=== ACTION ITEM ===
Could you say how many lines below contain the word "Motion"? Give the number with no other text.

=== RAW DATA ===
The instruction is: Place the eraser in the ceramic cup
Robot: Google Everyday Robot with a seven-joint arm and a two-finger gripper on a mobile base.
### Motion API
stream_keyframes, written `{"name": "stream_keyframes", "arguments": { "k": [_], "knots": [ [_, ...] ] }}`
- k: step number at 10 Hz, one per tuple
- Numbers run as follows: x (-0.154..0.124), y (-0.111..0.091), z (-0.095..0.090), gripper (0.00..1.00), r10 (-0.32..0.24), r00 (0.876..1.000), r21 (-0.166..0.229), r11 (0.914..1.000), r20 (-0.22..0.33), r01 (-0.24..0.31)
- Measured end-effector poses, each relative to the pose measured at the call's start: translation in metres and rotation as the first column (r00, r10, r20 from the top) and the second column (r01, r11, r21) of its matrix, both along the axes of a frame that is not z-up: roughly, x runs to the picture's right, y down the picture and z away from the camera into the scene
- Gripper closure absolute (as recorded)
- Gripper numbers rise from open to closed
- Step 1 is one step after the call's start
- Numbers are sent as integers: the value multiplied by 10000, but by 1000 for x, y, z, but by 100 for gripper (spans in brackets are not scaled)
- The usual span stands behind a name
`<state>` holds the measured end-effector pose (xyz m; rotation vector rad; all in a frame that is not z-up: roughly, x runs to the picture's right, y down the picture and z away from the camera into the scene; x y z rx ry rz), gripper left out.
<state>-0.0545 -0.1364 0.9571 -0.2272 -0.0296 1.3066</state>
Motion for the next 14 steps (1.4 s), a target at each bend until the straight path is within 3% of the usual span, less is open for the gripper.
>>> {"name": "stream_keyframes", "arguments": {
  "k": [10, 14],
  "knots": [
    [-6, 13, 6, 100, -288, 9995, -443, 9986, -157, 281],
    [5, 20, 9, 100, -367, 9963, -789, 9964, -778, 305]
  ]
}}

=== TASK OUTPUT ===
2